Leadership, experience & values to give Bozeman the voice we deserve.



Being responsible means not spending more than necessary, investing wisely in infrastructure to keep future expenses down, and making sure operations are efficient.  Since most city funding comes from property taxes, it is important to make the tax impact as fair as possible.  Increasingly higher taxes will have a negative impact on business, affordable housing, and opportunities for working and living in Bozeman.  As a Bozeman school trustee, I voted for a resolution asking the Legislature to explore and pass alternative taxes to relieve the upward trend of property taxes.  The legislature failed to pass the local options sales tax bill that would have allowed the City of Bozeman to craft a tax that would primarily impact visitors, as Big Sky has.  Such a tax would provide some much-needed property tax relief to local taxpayers, including our local businesses.


The City of Bozeman has tested multiple methods for inspiring affordable housing, some more successful than others.

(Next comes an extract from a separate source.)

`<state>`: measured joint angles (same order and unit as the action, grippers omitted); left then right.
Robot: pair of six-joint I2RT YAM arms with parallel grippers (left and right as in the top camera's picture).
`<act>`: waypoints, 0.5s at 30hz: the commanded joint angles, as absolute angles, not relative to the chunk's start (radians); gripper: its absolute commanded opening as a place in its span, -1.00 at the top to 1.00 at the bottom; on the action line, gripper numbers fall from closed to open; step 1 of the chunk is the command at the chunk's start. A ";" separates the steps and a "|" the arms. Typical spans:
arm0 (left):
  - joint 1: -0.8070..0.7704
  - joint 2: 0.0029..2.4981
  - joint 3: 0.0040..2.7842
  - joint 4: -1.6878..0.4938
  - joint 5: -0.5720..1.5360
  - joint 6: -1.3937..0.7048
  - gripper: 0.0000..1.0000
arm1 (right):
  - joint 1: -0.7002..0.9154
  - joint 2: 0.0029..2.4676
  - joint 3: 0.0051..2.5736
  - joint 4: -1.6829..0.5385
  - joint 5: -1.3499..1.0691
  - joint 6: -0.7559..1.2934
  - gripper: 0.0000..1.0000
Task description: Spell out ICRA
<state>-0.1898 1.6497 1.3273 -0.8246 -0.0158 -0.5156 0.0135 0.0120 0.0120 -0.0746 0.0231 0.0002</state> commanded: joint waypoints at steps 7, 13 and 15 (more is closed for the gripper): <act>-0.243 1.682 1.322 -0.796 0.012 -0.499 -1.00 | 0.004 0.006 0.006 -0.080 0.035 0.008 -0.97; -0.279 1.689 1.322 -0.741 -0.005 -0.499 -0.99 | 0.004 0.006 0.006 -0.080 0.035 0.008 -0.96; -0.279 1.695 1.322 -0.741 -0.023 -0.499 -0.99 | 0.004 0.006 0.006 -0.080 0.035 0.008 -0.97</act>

Paying the impact fees for affordable housing as the city currently does is important, as is keeping current affordable housing reasonably priced. Those such as police officers and teachers should be able to live, as well as work, in Bozeman. Workforce housing is critical to the long term success of our community. There is also a need for balance between short term rentals and affordable housing. Business opportunities such as those provided by Airbnb can inject money into our community, but too much can impact the already tight housing situation. Support of public-private partnerships such as those under consideration by the school district and other community entities is one possible solution. The city must continue evaluating best practices to find solutions that fit our community.

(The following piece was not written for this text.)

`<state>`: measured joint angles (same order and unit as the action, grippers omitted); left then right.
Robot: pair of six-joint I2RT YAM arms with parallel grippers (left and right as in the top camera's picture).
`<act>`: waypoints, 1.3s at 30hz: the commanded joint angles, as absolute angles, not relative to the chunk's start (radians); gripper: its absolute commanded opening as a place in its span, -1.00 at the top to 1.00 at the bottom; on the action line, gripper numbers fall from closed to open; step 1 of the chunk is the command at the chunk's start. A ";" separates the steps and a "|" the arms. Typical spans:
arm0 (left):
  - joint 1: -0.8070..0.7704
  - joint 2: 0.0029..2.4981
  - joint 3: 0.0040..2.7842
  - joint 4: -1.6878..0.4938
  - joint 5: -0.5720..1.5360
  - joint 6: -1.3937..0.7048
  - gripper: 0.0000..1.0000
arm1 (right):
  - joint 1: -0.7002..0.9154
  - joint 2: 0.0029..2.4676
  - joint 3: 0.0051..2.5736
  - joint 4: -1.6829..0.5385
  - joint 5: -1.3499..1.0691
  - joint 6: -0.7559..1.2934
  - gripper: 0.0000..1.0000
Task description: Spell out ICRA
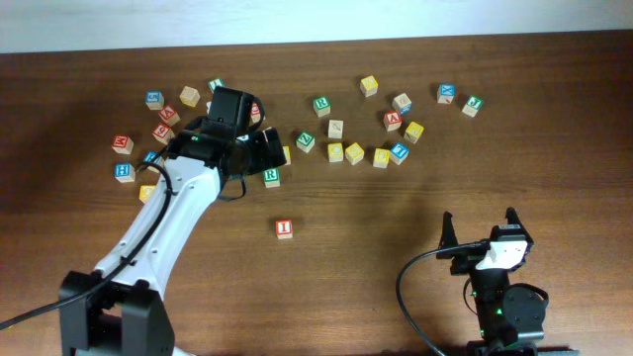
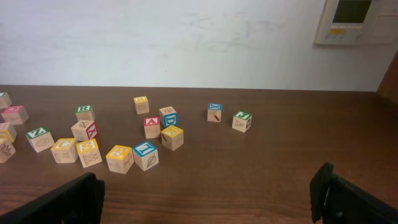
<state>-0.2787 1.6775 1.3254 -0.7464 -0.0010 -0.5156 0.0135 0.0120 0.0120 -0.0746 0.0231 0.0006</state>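
The red I block lies alone on the table's middle. The red C block peeks out beside my left wrist. Green R blocks sit at the gripper's tip and farther back. The red A block is in the right cluster. My left gripper hovers over the blocks between C and the nearer R, jaws apart, holding nothing; it hides a tan block. My right gripper rests open near the front edge.
Several more letter blocks lie scattered along the back of the table, from a left group to a right group. The left arm crosses the left half. A white wall stands behind the table.
My left gripper has moved right and slightly back, from left of the nearer green R to over the blocks just behind it. More left-side blocks now show. The right arm is still.
My left gripper first hovered at the left end of the block scatter. At each later moment it stood farther right, uncovering the left group of blocks, and it is now above the blocks by the red C. No block has moved; the right arm stayed parked.
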 commanded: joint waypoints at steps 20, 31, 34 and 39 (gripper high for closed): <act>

Growth will not be stopping any time soon in Bozeman and the surrounding area. We have time to manage our growth before it becomes a crisis, as it has in other communities. The strategic plan currently being adopted is based on widespread community input. In my experience on the Bozeman School Board, having a clear vision aids in making decisions and working with partners like the school district, county, university, and local businesses. Keeping our business environment strong is an important part of the vision. With priorities set by the community, the City Commission has a clear direction for making decisions large and small. These decisions help manage growth and keep Bozeman the beautiful city where we live, work and play.


Here in Montana diversity can refer to race, gender, socio-economic status, businesses large and small, and to the balance between city and green space. Many of us choose Bozeman as a place to stay, or to move to. We want to ensure a space that is welcoming to all manner of people and businesses, while retaining the character that keeps us here. I support the Bozeman Non-Discrimination ordinance. Diversity in people, economy, and ecology keeps our community strong.


As a trained meteorologist, I took my time researching global climate change to make sure I understood the implications. Here in Bozeman we are already feeling the effects of shorter winters, drier summers, and a longer fire season. All of these impact the safety of our natural resources and our quality of life. As a community we need to protect the environmental assets that are so vital to our way of life here in beautiful Bozeman. We also need to take advantage of future opportunities to keep our city sustainable, especially those that support our local businesses. The City of Bozeman is already a leader in many green initiatives and must continue to be a model to maintain our quality of life.